LONDON (Reuters) - The British government began a historic transfer of powers to Scotland on Thursday, keeping a pledge it had given to persuade Scots to reject independence as renewed nationalist support surges.
The draft bill, to be enacted after a general election on May 7, will further dismantle Britain's highly centralised system of government, a move critics fear could trigger the beginning of the end of the United Kingdom.
It has already spurred demands from some politicians for similar moves in England, Wales and Northern Ireland, teeing up political uncertainty and heralding an eventual redistribution of power in the world's sixth largest economy.
Under the law, Scotland, which voted to reject full independence in a referendum in September, will be able to set income tax rates, have some influence over welfare spending, and be given the authority to decide how the Scottish parliament and other structures are elected and run.
"The leaders of the other main political parties and I promised extensive new powers for the Scottish Parliament -- a vow -- with a clear process and a clear timetable," British Prime Minister David Cameron said in a speech in the Scottish capital Edinburgh.
"And now, here we have it: new powers for Scotland, built to last, securing our united future."
Cameron, whose party is deeply unpopular in Scotland, moved to quell nationalist doubts the draft law would reach the statute book, saying the new powers were "guaranteed" whoever formed the next British government.
"The Scottish parliament will have more control of its tax and spending, making it one of the most powerful devolved parliaments in the world," he said.
The pro-independence Scottish National Party (SNP) welcomed the law's publication but complained it did not go far enough and left the British government with too much power in Scotland.
Nicola Sturgeon, the SNP leader, said she wanted "an urgent rethink" of the law to remove what she said were British government vetoes in certain policy areas.
"I welcome the draft clauses today as far as they go," she told the Scottish parliament. "But I think in some key respects there has been a significant watering down."
The SNP, which is hoping to hold the balance of power in Britain after May's UK-wide election after a surge in support despite its referendum loss, has questioned if it will really become law, despite assurances from London-based parties.
"A big issue in the (election) campaign will be making sure it's delivered, because unfortunately Scotland’s been round and round here before," Steven Paterson, an SNP candidate for Stirling, told Reuters before publication.
The independence referendum, which saw Scots reject a breakaway by 55-45 percent, exposed scepticism about promises made by politicians like Cameron, something the SNP has since capitalised on, surging in opinion polls.

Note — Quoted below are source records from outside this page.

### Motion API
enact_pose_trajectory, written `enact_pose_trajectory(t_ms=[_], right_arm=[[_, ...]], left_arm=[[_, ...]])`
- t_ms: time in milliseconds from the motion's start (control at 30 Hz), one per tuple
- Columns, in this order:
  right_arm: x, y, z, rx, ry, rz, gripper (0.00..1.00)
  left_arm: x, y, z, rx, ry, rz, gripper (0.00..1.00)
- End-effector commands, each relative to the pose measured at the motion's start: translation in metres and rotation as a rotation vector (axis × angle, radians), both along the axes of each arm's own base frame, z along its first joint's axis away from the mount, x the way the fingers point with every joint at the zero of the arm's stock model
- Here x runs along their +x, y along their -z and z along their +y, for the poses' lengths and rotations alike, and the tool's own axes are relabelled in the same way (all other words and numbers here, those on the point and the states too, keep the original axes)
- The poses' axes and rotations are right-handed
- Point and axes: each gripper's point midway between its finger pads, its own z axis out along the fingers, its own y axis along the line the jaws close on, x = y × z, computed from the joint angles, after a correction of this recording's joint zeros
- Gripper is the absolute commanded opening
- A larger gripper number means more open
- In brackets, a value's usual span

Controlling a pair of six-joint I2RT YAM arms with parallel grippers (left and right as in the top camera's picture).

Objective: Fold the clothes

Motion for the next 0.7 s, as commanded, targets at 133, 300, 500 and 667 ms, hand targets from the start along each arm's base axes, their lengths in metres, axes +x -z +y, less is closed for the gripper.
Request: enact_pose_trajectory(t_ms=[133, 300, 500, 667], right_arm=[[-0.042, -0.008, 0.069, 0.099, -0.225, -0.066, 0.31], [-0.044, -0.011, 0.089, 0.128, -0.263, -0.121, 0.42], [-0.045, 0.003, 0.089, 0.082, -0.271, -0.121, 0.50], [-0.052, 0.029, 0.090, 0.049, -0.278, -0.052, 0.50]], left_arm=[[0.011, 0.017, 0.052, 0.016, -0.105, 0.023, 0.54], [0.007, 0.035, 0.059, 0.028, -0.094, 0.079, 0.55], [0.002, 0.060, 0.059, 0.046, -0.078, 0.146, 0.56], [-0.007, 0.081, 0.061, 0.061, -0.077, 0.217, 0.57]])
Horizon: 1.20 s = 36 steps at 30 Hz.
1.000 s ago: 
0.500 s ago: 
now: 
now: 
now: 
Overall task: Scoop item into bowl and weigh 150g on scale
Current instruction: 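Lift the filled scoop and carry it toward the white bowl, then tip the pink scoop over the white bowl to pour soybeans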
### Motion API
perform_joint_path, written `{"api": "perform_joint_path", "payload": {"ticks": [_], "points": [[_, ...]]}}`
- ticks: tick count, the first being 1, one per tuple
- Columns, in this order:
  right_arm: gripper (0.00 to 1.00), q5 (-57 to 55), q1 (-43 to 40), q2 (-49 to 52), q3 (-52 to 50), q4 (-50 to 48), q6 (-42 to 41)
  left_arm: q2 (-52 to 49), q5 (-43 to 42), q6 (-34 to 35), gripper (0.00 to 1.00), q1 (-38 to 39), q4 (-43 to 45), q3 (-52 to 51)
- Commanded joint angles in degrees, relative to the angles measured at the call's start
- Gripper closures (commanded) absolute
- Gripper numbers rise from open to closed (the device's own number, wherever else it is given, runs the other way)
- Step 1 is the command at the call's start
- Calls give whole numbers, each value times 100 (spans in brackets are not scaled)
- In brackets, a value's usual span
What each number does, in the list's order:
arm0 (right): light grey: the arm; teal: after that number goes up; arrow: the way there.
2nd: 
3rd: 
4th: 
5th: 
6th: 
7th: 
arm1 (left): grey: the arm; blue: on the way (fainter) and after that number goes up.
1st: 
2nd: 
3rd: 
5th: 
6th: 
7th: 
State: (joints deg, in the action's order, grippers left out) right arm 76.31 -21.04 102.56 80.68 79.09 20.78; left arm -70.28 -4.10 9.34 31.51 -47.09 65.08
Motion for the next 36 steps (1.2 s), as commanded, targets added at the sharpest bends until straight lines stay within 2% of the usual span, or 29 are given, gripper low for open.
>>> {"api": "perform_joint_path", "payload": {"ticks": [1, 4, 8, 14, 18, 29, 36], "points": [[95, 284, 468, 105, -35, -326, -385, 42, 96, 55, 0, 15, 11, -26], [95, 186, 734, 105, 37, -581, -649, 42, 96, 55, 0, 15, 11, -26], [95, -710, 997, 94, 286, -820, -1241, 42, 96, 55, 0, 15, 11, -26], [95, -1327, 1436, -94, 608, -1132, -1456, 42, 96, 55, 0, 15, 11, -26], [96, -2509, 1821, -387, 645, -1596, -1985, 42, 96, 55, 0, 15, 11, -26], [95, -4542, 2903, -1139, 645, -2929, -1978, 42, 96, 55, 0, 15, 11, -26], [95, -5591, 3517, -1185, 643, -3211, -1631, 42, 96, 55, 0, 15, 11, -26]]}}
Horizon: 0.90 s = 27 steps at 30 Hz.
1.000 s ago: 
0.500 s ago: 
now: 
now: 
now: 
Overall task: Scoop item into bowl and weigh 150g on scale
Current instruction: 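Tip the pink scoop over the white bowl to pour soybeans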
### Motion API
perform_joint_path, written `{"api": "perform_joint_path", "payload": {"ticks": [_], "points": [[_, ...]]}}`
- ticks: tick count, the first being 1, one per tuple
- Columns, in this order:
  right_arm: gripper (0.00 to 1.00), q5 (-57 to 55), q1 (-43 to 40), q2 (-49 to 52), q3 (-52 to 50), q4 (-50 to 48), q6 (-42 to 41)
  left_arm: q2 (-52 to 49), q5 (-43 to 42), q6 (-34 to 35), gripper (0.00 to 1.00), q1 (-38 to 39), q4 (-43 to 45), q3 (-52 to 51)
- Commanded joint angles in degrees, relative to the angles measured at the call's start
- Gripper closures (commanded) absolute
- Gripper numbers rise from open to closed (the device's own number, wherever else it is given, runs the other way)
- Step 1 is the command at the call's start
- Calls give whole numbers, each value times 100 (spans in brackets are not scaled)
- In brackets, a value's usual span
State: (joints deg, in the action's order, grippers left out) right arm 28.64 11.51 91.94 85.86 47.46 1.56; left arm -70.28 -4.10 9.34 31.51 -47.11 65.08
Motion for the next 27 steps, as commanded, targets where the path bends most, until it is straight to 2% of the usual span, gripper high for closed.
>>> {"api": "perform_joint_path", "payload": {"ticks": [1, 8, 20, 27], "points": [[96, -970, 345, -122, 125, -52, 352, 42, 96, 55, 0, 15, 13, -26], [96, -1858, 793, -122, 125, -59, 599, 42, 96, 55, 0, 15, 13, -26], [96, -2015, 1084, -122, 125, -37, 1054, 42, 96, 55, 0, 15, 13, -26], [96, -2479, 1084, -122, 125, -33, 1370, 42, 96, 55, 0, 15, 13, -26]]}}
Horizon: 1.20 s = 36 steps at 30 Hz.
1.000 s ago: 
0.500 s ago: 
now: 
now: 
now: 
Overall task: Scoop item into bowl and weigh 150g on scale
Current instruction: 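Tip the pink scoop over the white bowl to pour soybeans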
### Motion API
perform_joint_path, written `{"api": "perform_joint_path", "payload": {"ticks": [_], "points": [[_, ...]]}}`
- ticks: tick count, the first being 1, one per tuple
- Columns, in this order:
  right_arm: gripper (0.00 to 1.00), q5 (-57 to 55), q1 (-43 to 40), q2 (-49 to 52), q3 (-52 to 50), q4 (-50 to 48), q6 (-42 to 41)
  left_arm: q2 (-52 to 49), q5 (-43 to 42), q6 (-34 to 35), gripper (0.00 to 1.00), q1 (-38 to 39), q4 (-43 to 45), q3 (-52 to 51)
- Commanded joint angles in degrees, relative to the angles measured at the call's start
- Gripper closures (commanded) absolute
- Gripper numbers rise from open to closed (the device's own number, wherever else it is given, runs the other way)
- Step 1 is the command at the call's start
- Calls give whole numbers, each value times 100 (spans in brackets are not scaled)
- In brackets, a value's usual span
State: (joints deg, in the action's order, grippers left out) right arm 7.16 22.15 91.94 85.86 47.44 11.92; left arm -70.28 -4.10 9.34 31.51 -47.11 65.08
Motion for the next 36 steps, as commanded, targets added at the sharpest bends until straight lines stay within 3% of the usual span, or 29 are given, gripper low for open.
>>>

The new law is part of an effort by Britain's established parties to neutralise the SNP threat.
The opposition Labour party, which has relied on Scotland to give it dozens of lawmakers in the British parliament for decades, is hoping, but cannot be sure, that it will revive its own flagging fortunes in Scotland before May's election.
Scots nationalists have suggested they may push for another independence referendum if British voters choose to leave the European Union in a 2017 referendum that Cameron, a Conservative, has said he will call if he returns to office.